Shocking Allegation: Women Had Sex Before Fifty Shades of Grey Came Out

Magic Mike and romance porn did not liberate women.

I am so very glad that ABC News has decided that women enjoy porn and that we are no longer ashamed about it. I mean, all this time that I have been slinking around meeting my girlfriends to watch porn on the sly—it just feels so good to know we’re not alone and that ABC News knows exactly what I want and why I want it. ABC News always has a window straight into my soul.

Apparently, a “new” genre of porn has been developed and its name is … wait for it … ”romance porn.” I am so psyched. Now that it’s 2013, women can like sex (the kind of sex men want to think of us liking) and we can like porn (the kind of porn that men think of us liking).

Can you guess what inspired this sea change in women’s attitudes toward porn? Why we are no longer ashamed? Say it with me: Fifty Shades of Grey.

I could get all kinds of hysterical over this, in all senses of the word. No one I know liked Fifty Shades of Grey. I tried to form a book club to MOCK IT. We thought it would make us giggle. One of our group started in and couldn’t get through it. She ended up begging us to not spend the money or time. Many of my students at Drexel reported the same experience: They began reading it because it seemed such a cultural phenomenon, and then couldn’t force themselves to read it. (And these are English and communications majors mind you—people who are used to reading a lot of stuff they are not actually enjoying but feel they should read.)

Of course, just as Fifty Shades of Grey is somehow getting the credit for “allowing” women to acknowledge that they are sexual beings, I have seen the book marketed and even, dare I say it, exploited in more than 50 ways (forgive me), including a three-box set complete with handcuffs and blindfold, and many customizable texts where you fill out a questionnaire and a Shades-of-Grey-like book is made with you and your partner as the main characters. Seems like there’s a category of porn that hasn’t been labeled yet. I suggest “Ninny Porn.”

I’m just wondering if anyone has ever heard of Lady Chatterly’s Lover? Or, more maybe Erica Jong? The list of authors who handle sex in a sexy way in literary novels is simply too long to insert here. My point is—nothing here is new.

Let’s see if you can guess the other major influence of why women are so suddenly attracted to porn? I’ll give you a hint: You don’t even have to know how to read to have your shameful, shameful sexuality influenced by this. Have you guessed it? Movie … two words … yes! Magic Mike. The popularity of the movie is cited as another reason women are less afraid of their sexuality. Sure, Channing Tatum does it better than we’ve ever seen it done (images flash before my eyes). And yes, the movie grossed $39 million on its opening weekend, but, a male stripper performance has been a part of young women’s rites of passage for more than 40 years now. Forty years. (And yes, we only go once or twice, but we’re women, so that’s all we need.)

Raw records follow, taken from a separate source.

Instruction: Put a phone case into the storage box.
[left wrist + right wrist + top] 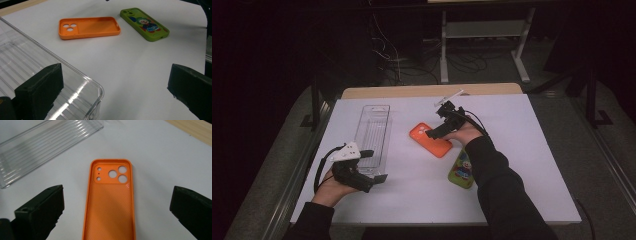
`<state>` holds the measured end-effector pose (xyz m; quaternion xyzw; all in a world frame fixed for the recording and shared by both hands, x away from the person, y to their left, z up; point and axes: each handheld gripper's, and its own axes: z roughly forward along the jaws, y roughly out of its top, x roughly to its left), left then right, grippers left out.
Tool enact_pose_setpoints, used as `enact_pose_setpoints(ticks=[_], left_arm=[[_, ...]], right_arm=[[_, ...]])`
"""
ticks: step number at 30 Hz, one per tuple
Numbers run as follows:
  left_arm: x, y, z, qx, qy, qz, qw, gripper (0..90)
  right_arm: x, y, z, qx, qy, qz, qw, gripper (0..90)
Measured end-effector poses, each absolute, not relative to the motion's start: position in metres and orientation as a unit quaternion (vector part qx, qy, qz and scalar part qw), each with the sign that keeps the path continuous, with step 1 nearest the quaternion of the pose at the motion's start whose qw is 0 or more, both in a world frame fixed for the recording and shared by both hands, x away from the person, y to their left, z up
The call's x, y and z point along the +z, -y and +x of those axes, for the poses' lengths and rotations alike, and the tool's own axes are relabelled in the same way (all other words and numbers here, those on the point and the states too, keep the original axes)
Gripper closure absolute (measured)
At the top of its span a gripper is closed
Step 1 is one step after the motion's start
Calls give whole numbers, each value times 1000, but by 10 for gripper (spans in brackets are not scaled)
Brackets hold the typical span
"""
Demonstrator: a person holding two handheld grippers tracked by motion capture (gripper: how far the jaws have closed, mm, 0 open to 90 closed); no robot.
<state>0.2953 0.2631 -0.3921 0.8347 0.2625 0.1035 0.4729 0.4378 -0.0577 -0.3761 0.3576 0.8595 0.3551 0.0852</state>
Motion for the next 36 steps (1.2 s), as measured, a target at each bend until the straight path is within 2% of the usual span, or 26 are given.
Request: enact_pose_setpoints(ticks=[36], left_arm=[[-392,-262,295,101,-267,835,472,0]], right_arm=[[-432,16,459,252,-893,365,72,0]])
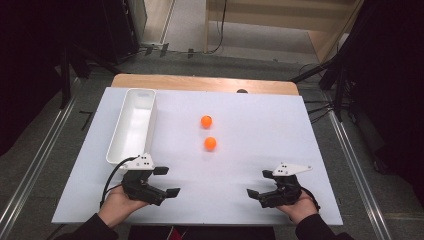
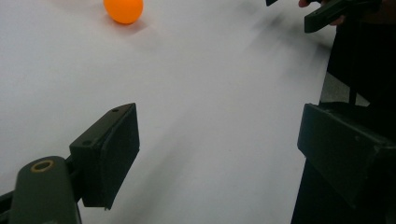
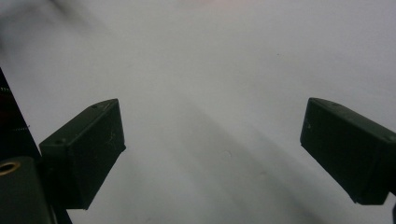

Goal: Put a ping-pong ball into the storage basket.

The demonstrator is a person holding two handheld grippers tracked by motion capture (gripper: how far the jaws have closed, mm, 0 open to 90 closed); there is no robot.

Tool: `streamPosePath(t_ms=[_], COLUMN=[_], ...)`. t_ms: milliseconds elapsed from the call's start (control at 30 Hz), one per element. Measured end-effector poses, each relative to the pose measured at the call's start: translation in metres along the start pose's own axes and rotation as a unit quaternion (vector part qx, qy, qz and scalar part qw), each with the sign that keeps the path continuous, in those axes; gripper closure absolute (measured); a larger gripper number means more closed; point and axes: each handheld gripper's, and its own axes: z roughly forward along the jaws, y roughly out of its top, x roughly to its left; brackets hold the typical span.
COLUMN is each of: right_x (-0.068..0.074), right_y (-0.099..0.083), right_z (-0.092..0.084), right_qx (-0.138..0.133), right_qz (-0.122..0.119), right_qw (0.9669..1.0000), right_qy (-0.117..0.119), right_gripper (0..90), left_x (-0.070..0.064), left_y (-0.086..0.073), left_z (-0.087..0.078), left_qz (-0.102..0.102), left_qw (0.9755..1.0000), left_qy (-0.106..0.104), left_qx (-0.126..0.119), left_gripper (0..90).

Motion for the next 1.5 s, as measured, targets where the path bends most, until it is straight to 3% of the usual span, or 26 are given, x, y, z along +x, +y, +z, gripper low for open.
streamPosePath(t_ms=[300, 433, 933, 1100, 1500], right_x=[0.0, 0.0, -0.001, -0.001, 0.0], right_y=[0.0, 0.0, 0.0, 0.0, 0.0], right_z=[0.0, 0.0, 0.0, -0.001, -0.001], right_qx=[0.0, 0.0, -0.001, -0.001, 0.0], right_qz=[-0.001, -0.001, -0.001, -0.001, -0.001], right_qw=[1.0, 1.0, 1.0, 1.0, 1.0], right_qy=[0.001, 0.001, 0.001, 0.001, 0.002], right_gripper=[5.1, 5.1, 5.1, 5.1, 5.1], left_x=[-0.002, -0.003, 0.0, 0.0, 0.003], left_y=[0.006, 0.007, 0.016, 0.021, 0.032], left_z=[0.005, 0.009, 0.011, 0.018, 0.028], left_qz=[0.005, 0.002, -0.007, -0.006, -0.01], left_qw=[1.0, 0.9999, 0.9994, 0.9992, 0.9989], left_qy=[0.001, 0.012, 0.026, 0.039, 0.043], left_qx=[-0.006, -0.004, -0.022, -0.009, -0.015], left_gripper=[9.9, 1.1, 0.0, 0.0, 0.0])
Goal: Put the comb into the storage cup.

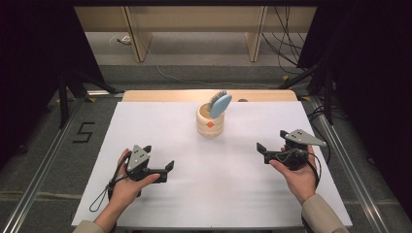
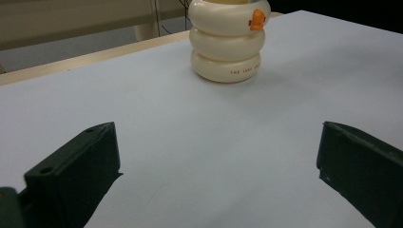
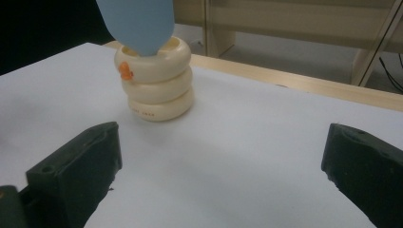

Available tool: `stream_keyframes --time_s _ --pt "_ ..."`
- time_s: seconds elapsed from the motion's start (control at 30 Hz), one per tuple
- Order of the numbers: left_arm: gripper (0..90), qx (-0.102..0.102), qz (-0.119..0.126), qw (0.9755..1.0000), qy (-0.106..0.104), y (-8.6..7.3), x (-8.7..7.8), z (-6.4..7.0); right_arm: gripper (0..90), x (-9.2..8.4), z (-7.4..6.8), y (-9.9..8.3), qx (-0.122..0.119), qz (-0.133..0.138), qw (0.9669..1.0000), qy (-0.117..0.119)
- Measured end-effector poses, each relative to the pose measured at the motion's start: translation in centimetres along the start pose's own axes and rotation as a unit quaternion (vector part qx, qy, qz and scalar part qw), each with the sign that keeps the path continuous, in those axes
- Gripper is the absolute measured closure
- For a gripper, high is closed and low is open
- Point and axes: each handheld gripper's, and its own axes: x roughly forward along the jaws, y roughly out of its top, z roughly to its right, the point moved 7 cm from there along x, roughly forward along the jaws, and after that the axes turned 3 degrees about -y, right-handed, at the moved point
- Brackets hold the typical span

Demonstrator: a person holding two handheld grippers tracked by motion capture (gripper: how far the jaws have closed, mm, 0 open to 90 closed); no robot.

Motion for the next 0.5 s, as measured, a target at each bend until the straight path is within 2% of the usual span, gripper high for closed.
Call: stream_keyframes --time_s 0.5 --pt "0.1 0.0 0.001 1.0 0.001 0.0 0.0 -0.1 0.5 -1.5 0.4 -1.4 0.002 -0.007 1.0 -0.002"
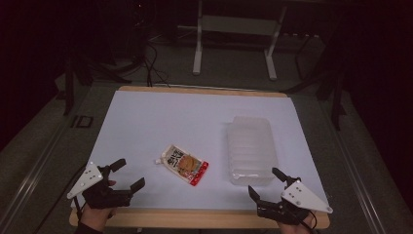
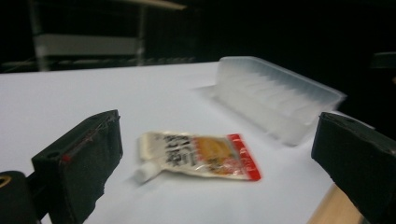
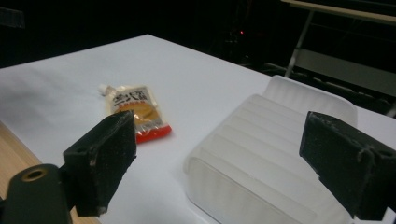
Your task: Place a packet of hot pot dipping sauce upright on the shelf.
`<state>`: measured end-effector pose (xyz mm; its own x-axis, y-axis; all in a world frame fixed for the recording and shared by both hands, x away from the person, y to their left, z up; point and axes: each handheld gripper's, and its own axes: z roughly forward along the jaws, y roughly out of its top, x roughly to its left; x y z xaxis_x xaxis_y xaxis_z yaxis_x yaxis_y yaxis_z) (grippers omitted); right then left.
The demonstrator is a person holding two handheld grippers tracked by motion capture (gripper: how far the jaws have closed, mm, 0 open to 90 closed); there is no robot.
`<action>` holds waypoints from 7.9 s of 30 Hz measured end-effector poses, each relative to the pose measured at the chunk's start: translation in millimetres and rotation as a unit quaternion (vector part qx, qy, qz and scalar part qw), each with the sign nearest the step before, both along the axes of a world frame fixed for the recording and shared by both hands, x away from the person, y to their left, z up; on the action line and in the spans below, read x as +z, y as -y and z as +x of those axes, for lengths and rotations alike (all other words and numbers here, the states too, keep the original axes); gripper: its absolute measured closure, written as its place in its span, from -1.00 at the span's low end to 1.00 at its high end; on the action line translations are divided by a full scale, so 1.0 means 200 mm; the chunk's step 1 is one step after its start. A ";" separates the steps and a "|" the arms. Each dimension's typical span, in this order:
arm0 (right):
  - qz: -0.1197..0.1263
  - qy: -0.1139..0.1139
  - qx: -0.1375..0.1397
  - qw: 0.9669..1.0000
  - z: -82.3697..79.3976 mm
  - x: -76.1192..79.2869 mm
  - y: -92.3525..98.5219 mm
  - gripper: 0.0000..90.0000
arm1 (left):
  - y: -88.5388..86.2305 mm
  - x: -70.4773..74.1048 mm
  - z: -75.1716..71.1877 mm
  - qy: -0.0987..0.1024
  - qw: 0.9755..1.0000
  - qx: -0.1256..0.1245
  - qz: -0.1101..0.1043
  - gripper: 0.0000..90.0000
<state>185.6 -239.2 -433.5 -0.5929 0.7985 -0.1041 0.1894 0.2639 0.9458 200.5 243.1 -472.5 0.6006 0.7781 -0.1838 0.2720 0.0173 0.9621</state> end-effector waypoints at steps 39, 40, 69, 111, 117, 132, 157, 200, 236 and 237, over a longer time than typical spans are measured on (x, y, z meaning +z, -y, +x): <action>0.013 0.016 0.039 0.999 -0.04 0.03 -0.04 -0.70 | 0.13 0.14 0.25 -0.049 0.993 -0.100 0.039 -0.95; 0.012 0.015 0.038 0.999 -0.04 0.03 -0.04 -0.70 | 0.13 0.14 0.26 -0.047 0.993 -0.097 0.044 -0.95; 0.004 -0.005 0.056 0.998 -0.03 0.01 -0.06 -0.68 | 0.26 -0.03 0.62 -0.131 0.983 -0.071 0.110 -0.89; -0.004 -0.024 0.073 0.997 -0.02 -0.01 -0.07 -0.66 | 0.34 -0.31 0.80 -0.236 0.959 -0.009 0.155 -0.25; -0.007 -0.021 0.075 0.997 -0.02 -0.01 -0.08 -0.66 | 0.37 -0.30 0.77 -0.232 0.957 -0.003 0.174 -0.16; -0.010 -0.023 0.075 0.997 -0.02 -0.01 -0.08 -0.62 | 0.42 -0.29 0.72 -0.222 0.953 0.017 0.206 0.78; -0.002 -0.022 0.073 0.997 -0.02 -0.01 -0.06 -0.62 | 0.44 -0.12 0.67 -0.173 0.964 0.011 0.201 1.00; 0.024 -0.003 0.045 0.999 -0.03 0.03 -0.01 -0.55 | 0.81 0.30 0.46 -0.066 0.971 -0.097 0.210 1.00; -0.052 -0.047 0.174 0.982 0.16 0.21 0.02 -0.46 | 0.75 0.58 0.45 -0.011 0.952 -0.247 0.179 1.00; -0.057 -0.048 0.178 0.981 0.17 0.23 0.01 -0.46 | 0.75 0.59 0.45 -0.011 0.950 -0.254 0.180 1.00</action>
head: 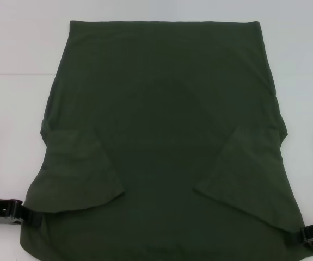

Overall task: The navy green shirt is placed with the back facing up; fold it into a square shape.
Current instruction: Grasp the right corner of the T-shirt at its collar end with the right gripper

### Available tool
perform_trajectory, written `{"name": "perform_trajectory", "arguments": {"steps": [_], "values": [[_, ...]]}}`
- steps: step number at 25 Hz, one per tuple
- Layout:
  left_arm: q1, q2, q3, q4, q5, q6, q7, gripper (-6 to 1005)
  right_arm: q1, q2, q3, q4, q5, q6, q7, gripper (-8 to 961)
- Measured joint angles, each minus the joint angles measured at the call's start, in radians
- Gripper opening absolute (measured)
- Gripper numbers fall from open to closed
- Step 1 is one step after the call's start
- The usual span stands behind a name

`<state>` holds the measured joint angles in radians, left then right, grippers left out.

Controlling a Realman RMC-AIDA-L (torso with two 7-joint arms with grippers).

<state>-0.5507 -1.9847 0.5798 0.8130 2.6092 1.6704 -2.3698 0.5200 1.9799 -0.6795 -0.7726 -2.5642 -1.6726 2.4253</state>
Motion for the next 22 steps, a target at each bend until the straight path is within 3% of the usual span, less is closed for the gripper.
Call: {"name": "perform_trajectory", "arguments": {"steps": [9, 22], "values": [[0.000, 0.000, 0.000, 0.000, 0.000, 0.000, 0.000, 33, 0.011, 0.004, -0.011, 0.003, -0.002, 0.007, 0.000, 745], [0.002, -0.002, 0.000, 0.002, -0.002, 0.000, 0.000, 33, 0.050, 0.041, -0.031, 0.006, 0.006, 0.005, 0.000, 746]]}}
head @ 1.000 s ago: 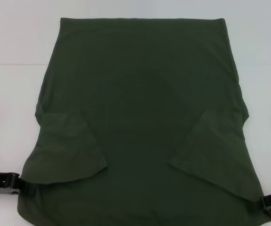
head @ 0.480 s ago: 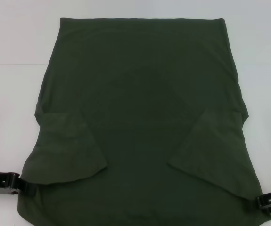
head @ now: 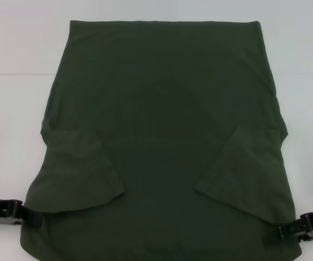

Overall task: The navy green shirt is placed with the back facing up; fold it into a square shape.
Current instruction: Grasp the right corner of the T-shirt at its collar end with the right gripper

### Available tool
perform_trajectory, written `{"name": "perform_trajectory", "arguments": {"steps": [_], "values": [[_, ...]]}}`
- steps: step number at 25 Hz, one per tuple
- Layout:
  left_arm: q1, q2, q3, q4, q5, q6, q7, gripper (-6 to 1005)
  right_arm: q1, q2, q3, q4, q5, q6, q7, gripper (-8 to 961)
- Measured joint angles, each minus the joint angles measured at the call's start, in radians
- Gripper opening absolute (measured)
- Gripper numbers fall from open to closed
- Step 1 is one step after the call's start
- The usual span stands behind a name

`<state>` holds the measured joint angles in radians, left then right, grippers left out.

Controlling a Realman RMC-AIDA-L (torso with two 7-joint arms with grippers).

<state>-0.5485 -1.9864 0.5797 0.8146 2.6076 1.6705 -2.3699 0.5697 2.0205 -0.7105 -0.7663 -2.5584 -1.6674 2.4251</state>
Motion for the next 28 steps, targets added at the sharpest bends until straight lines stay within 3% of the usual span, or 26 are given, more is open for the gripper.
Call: {"name": "perform_trajectory", "arguments": {"steps": [10, 16, 21, 24, 28], "values": [[0.001, 0.000, -0.016, 0.002, 0.000, -0.001, 0.003, 33, 0.009, 0.001, 0.000, 0.014, 0.005, 0.000, 0.000, 746], [0.000, 0.001, -0.026, 0.001, 0.000, 0.001, 0.011, 33, 0.011, 0.001, 0.000, 0.018, -0.004, 0.008, 0.009, 683], [0.001, 0.000, -0.026, -0.001, 0.000, 0.001, 0.014, 34, 0.017, -0.005, 0.000, 0.036, -0.018, 0.018, 0.013, 583], [0.001, 0.000, -0.026, -0.002, 0.000, 0.001, 0.015, 34, 0.019, -0.004, 0.000, 0.036, -0.019, 0.020, 0.013, 383], [0.001, 0.001, -0.026, -0.002, 0.000, 0.000, 0.015, 34, 0.021, -0.002, 0.000, 0.036, -0.019, 0.020, 0.013, 293]]}}
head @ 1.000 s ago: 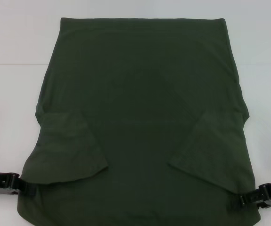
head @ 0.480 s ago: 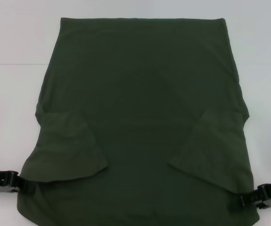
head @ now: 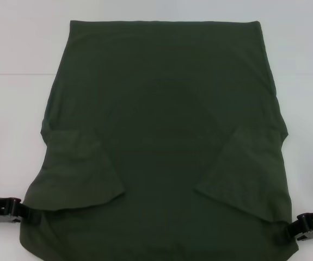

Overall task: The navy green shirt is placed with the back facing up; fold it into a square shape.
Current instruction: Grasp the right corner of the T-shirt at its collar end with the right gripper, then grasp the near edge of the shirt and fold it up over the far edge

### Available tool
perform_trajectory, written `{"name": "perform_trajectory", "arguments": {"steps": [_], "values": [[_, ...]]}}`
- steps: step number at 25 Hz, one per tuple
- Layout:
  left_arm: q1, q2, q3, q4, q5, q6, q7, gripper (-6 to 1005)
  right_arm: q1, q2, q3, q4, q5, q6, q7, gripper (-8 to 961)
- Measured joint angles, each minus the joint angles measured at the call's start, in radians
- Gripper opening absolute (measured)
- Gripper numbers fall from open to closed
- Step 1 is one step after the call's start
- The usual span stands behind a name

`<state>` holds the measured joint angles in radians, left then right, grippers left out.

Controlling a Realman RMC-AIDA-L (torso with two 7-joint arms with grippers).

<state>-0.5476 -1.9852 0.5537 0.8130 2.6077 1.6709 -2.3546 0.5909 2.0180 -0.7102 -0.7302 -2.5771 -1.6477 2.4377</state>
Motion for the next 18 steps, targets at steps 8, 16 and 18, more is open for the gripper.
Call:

I keep referencing ABC News, because their audacity at naming a new genre of porn is essentially making something up. Female-centric porn, or soft porn, has been around almost as long as porn. And even though I am ambivalent about both porn and romance novels, I’m insulted that the two are being conflated. I’m also insulted that these broad generalizations of what women are thinking/feeling/ are being thrown around. I had no idea that I was supposed to be ashamed of my sexuality until now. I had no idea sexual predilections were so homogenous.

Maybe ABC was just looking for a fresh take on the topic, since they’re two weeks behind CNBC, who “first” called this “phenomenon” two weeks ago—“Porn’s New Market: Women.” Besides also crediting Fifty Shades for increasing “foot traffic” of women into porn and erotic toy stores, the article is filled with contradictions. My favorite is the reference to Sssh.com an erotic site targeted to women. The site is “best described as an adult online version of Cosmopolitan magazine.” But, if that were true, it wouldn’t be called “sssh.” Cosmo has promoted its articles on how to pleasure your man and how to easily reach your own orgasm on its cover, for decades.

Of course, I had to go to sssh.com—anything for research. What images are in the rotating banner? Depictions of Fifty Shades of Grey scenes and still frames of Magic Mike, of course.